Posterior vitreous detachment in diabetics is characterized by a slow, overall shrinkage of the entire formed vitreous rather than by the formation of cavities caused by vitreous syneresis.¹⁴ The contracting vitreous has a significant role in the production of vitreous hemorrhage, retinal breaks, and retinal detachment.¹⁵ Neovascular vessels do not “grow” forward into the vitreous cavity; they are pulled into it by the contracting vitreous to which they are adherent (Fig. 30.11). Vitrectomized eyes rarely develop new areas of neovascularization, and existent neovascularization tends to regress. In severe cases, posterior vitreous separation may result in retinoschisis, retinal detachment, and retinal break formation. In eyes fortunate enough not to develop these complications, the neovascularization may burn out, leading to atrophy of the new vessels.

An additional complication of contracting vitreous is traction involving the optic nerve that causes stria of the macula or even macular heterotopia¹²; both may cause decreased visual acuity.¹⁶

Although the macular edema, exudates, and capillary occlusions seen in NPDR often cause legal blindness, affected patients usually maintain at least ambulatory vision. PDR, on the other hand, often results in severe vitreous hemorrhage or retinal detachment with hand-movements vision or worse. It has long been assumed that sudden vitreous contractions tear the fragile new vessels, causing vitreous hemorrhage. Approximately three quarters of diabetic vitreous hemorrhages occur during sleep, possibly because of an increase in blood pressure secondary to early morning hypoglycemia or to rapid eye movement (REM) sleep.17,20 Because so few hemorrhages occur during exercise, it may not be necessary to restrict the activity of patients with proliferative retinopathy. The location of the hemorrhage is important in predicting whether it will clear on its own. If blood is behind the posterior vitreous face, it is likely to settle to the bottom of the eye and be absorbed. However, when hemorrhage breaks into formed vitreous it is less likely to clear spontaneously.

A large superficial hemorrhage may separate the internal limiting membrane from the rest of the retina. Such hemorrhages usually are round or oval but may also be boat shaped (Fig. 30.12). The blood may remain confined between the internal limiting membrane and the underlying retina for weeks or months before breaking into the vitreous.
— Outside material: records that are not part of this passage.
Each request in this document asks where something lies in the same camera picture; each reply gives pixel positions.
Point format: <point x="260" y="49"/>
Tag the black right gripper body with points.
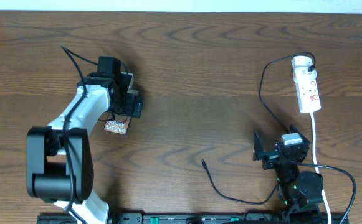
<point x="271" y="160"/>

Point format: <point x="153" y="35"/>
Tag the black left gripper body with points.
<point x="137" y="106"/>

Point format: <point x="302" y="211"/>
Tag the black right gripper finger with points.
<point x="293" y="129"/>
<point x="258" y="149"/>

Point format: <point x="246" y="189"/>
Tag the gold Galaxy smartphone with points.
<point x="119" y="122"/>

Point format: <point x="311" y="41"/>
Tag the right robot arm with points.
<point x="301" y="191"/>

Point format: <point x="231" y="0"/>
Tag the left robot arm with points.
<point x="59" y="167"/>

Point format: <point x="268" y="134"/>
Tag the white USB charger plug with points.
<point x="303" y="61"/>

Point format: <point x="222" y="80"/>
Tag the white power strip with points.
<point x="307" y="90"/>

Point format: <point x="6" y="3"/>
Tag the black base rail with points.
<point x="137" y="218"/>

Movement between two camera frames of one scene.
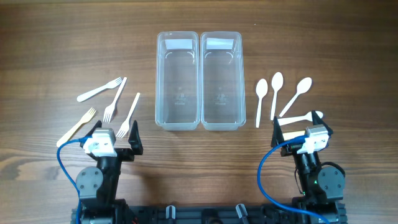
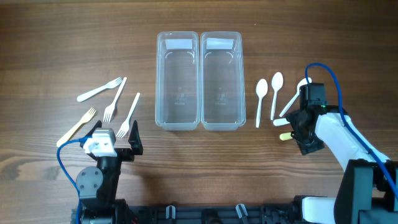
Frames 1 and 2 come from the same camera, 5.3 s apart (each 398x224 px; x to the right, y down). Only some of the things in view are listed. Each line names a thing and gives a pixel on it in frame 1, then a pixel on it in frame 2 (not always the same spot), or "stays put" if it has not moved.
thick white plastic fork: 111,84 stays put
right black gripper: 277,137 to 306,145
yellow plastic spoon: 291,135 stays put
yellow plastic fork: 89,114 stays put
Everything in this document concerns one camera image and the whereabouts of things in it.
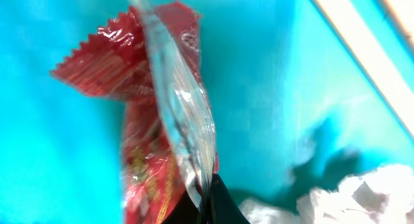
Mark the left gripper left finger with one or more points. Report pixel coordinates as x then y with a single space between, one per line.
185 212

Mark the teal plastic tray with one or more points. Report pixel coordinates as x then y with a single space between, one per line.
292 108

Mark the red snack wrapper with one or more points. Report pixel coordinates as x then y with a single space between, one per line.
149 58

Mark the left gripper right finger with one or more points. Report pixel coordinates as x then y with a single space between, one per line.
223 210

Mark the left wooden chopstick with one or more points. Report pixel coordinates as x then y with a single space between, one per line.
371 57

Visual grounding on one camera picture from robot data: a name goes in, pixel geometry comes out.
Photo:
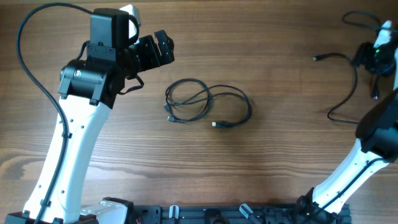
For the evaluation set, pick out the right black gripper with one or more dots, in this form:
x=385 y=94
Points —
x=360 y=58

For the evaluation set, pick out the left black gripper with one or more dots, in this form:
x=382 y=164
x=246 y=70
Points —
x=153 y=58

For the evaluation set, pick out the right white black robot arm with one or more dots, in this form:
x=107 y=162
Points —
x=374 y=149

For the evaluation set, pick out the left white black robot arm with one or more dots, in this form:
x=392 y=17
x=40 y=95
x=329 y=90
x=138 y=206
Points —
x=89 y=85

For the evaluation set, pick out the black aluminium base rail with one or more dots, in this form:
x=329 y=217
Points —
x=278 y=214
Subinternal limiting membrane hemorrhages were formerly thought to lie between the internal limiting membrane and the cortical vitreous and were called subhyaloid or preretinal hemorrhages. It is now felt that true subhyaloid hemorrhages are probably quite rare. Tight subinternal limiting membrane hemorrhages are dangerous because they may progress to traction retinal detachment.18,19^18,19

Two types of diabetic retinal detachments occur, those that are caused by traction alone (Fig. 30.13), and those caused by traction and secondary retinal breaks (Figs. 30.14 and 30.15). Characteristics of nonrhegmatogenous traction detachments in PDR include the following: (a) The detached retina is usually confined to the posterior fundus and infrequently extends more than two thirds of the distance to the equator, (b) it has a taut and shiny surface, (c) it is concave toward the pupil, and (d) there is no movement of subretinal fluid.
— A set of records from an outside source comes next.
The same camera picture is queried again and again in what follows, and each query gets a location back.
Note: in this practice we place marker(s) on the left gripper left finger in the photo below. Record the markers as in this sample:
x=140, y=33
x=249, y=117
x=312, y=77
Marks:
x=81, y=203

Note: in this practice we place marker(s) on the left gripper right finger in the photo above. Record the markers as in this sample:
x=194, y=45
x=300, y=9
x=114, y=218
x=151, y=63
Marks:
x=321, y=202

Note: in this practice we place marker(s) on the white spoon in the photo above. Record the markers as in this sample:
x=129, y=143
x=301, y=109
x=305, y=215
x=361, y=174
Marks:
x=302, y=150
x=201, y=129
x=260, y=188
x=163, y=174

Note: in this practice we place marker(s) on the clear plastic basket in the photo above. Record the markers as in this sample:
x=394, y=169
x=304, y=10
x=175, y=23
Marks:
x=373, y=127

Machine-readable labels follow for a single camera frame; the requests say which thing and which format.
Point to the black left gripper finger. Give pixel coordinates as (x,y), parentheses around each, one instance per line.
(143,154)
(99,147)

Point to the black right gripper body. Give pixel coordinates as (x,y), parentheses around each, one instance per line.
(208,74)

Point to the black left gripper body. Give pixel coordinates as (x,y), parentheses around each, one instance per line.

Vitreous traction may also cause focal areas of retinoschisis that may be difficult to distinguish from full-thickness traction retinal detachment. In retinoschisis, the elevated layer is thinner and more translucent (Fig. 30.16). In combined traction/rhegmatogenous detachment, the borders of the elevated retina usually extend to the ora serrata; the retinal surface is dull and grayish and undulates because of mobile subretinal fluid. The causative retinal breaks are usually found in the posterior pole near areas of fibrovascular proliferation. The breaks are oval and appear to be the result of tangential traction from the proliferative tissue as well as vitreous traction. Determining the location of retinal holes may be complicated by many factors, particularly poor dilation of the pupil, lens opacity, increased vitreous turbidity, vitreous hemorrhage, intraretinal hemorrhage, and obscuration of the breaks by overlying proliferative tissue. Often they are located only during surgery.

The best predictor of diabetic retinopathy is the duration of the disease.^21,22,23,24 Patients who have had type 1 or insulin-dependent diabetes mellitus (IDDM) for 5 years or less rarely show any evidence of diabetic retinopathy.^24,25 However, 27% of those who have had diabetes for 5 to 10 years and 71% to 90% of those who have had diabetes for longer than 10 years have diabetic retinopathy.³⁰ After 20 to 30 years, the incidence rises to 95% and approximately one third to one half of these patients have PDR.²⁵

Determining the role of duration of diabetes as a predictor of retinopathy in type 2 or insulin-resistant diabetes mellitus is more difficult because of the uncertainty of the onset in many patients. In some, the diagnosis of diabetes is made only after retinopathy is discovered. Yanko et al.²⁶ found that the prevalence of nonproliferative retinopathy 11 to 13 years after the onset of type 2 diabetes was 23%. After 16 or more years, it was 60%. Eleven or more years after the onset, 3% of the patients had proliferative retinopathy. Klein²⁴ found that 10 years after the diagnosis of type 2 diabetes, 67% of patients had retinopathy and 10% had PDR. The risk was lowest in patients who did not require insulin.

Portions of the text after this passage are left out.